--- Work instructions ---
Every entry must appear in the output exactly as it does here.

(Dataset items)
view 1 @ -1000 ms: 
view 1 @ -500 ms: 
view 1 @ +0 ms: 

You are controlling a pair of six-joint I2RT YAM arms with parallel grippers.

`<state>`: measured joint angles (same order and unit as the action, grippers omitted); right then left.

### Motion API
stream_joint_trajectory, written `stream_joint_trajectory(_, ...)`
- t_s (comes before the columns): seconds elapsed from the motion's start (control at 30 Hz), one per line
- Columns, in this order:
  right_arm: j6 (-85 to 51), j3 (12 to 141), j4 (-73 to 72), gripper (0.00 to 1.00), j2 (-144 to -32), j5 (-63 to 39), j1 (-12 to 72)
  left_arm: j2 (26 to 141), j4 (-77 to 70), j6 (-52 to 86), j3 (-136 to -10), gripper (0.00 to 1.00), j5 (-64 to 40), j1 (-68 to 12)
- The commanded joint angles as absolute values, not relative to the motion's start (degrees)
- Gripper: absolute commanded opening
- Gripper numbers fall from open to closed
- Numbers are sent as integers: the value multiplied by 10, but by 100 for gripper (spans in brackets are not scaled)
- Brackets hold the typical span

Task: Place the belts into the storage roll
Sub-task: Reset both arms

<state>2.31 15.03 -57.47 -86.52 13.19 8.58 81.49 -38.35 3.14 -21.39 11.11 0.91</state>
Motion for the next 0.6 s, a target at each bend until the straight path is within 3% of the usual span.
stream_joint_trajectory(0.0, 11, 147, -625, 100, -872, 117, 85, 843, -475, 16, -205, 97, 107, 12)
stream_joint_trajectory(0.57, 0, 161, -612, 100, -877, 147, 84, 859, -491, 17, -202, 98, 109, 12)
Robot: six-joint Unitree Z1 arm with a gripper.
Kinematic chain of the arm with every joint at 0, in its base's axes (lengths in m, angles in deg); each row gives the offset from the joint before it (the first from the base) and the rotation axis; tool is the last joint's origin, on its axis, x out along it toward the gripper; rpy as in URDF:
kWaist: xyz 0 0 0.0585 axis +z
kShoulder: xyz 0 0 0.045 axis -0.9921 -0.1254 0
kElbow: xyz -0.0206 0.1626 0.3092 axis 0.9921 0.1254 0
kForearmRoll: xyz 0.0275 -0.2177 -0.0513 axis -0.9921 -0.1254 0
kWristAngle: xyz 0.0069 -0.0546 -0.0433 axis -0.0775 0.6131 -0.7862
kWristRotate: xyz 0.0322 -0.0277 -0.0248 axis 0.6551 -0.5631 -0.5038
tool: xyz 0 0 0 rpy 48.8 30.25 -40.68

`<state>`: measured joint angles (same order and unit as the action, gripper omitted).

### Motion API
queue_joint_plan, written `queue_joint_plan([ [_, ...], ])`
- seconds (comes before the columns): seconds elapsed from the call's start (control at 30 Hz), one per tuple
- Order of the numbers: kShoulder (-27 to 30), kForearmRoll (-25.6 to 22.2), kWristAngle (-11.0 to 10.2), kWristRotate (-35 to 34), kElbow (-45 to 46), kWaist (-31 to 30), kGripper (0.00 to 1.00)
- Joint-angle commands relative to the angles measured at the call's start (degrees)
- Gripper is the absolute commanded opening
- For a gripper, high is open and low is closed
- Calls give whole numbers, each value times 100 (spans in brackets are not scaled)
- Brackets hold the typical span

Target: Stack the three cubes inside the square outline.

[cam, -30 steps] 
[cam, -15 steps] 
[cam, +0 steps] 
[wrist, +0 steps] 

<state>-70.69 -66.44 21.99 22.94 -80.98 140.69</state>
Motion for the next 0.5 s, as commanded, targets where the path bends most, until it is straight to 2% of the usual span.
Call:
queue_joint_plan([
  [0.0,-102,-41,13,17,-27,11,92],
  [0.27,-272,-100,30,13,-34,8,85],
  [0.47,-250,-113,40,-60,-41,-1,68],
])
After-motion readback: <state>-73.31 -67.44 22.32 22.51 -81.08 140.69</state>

--- Output of the task ---
view 1 @ -1000 ms: 
view 1 @ -500 ms: 
view 1 @ +0 ms: 

You are controlling a pair of six-joint I2RT YAM arms with parallel grippers.

`<state>`: measured joint angles (same order and unit as the action, grippers omitted); right then left.

### Motion API
stream_joint_trajectory, written `stream_joint_trajectory(_, ...)`
- t_s (comes before the columns): seconds elapsed from the motion's start (control at 30 Hz), one per line
- Columns, in this order:
  right_arm: j6 (-85 to 51), j3 (12 to 141), j4 (-73 to 72), gripper (0.00 to 1.00), j2 (-144 to -32), j5 (-63 to 39), j1 (-12 to 72)
  left_arm: j2 (26 to 141), j4 (-77 to 70), j6 (-52 to 86), j3 (-136 to -10), gripper (0.00 to 1.00), j5 (-64 to 40), j1 (-68 to 12)
- The commanded joint angles as absolute values, not relative to the motion's start (degrees)
- Gripper: absolute commanded opening
- Gripper numbers fall from open to closed
- Numbers are sent as integers: the value multiplied by 10, but by 100 for gripper (spans in brackets are not scaled)
- Brackets hold the typical span

Task: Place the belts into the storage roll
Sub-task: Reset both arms

<state>2.31 15.03 -57.47 -86.52 13.19 8.58 81.49 -38.35 3.14 -21.39 11.11 0.91</state>
Motion for the next 0.6 s, a target at each bend until the straight path is within 3% of the usual span.
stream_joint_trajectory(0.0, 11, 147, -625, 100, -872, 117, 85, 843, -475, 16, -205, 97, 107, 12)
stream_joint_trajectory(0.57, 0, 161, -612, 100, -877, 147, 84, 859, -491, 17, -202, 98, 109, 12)
Robot: six-joint Unitree Z1 arm with a gripper.
Kinematic chain of the arm with every joint at 0, in its base's axes (lengths in m, angles in deg); each row gives the offset from the joint before it (the first from the base) and the rotation axis; tool is the last joint's origin, on its axis, x out along it toward the gripper; rpy as in URDF:
kWaist: xyz 0 0 0.0585 axis +z
kShoulder: xyz 0 0 0.045 axis -0.9921 -0.1254 0
kElbow: xyz -0.0206 0.1626 0.3092 axis 0.9921 0.1254 0
kForearmRoll: xyz 0.0275 -0.2177 -0.0513 axis -0.9921 -0.1254 0
kWristAngle: xyz 0.0069 -0.0546 -0.0433 axis -0.0775 0.6131 -0.7862
kWristRotate: xyz 0.0322 -0.0277 -0.0248 axis 0.6551 -0.5631 -0.5038
tool: xyz 0 0 0 rpy 48.8 30.25 -40.68

`<state>`: measured joint angles (same order and unit as the action, gripper omitted).

### Motion API
queue_joint_plan, written `queue_joint_plan([ [_, ...], ])`
- seconds (comes before the columns): seconds elapsed from the call's start (control at 30 Hz), one per tuple
- Order of the numbers: kShoulder (-27 to 30), kForearmRoll (-25.6 to 22.2), kWristAngle (-11.0 to 10.2), kWristRotate (-35 to 34), kElbow (-45 to 46), kWaist (-31 to 30), kGripper (0.00 to 1.00)
- Joint-angle commands relative to the angles measured at the call's start (degrees)
- Gripper is the absolute commanded opening
- For a gripper, high is open and low is closed
- Calls give whole numbers, each value times 100 (spans in brackets are not scaled)
- Brackets hold the typical span

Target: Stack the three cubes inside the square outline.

[cam, -30 steps] 
[cam, -15 steps] 
[cam, +0 steps] 
[wrist, +0 steps] 

<state>-70.69 -66.44 21.99 22.94 -80.98 140.69</state>
Motion for the next 0.5 s, as commanded, targets where the path bends most, until it is straight to 2% of the usual span.
Call:
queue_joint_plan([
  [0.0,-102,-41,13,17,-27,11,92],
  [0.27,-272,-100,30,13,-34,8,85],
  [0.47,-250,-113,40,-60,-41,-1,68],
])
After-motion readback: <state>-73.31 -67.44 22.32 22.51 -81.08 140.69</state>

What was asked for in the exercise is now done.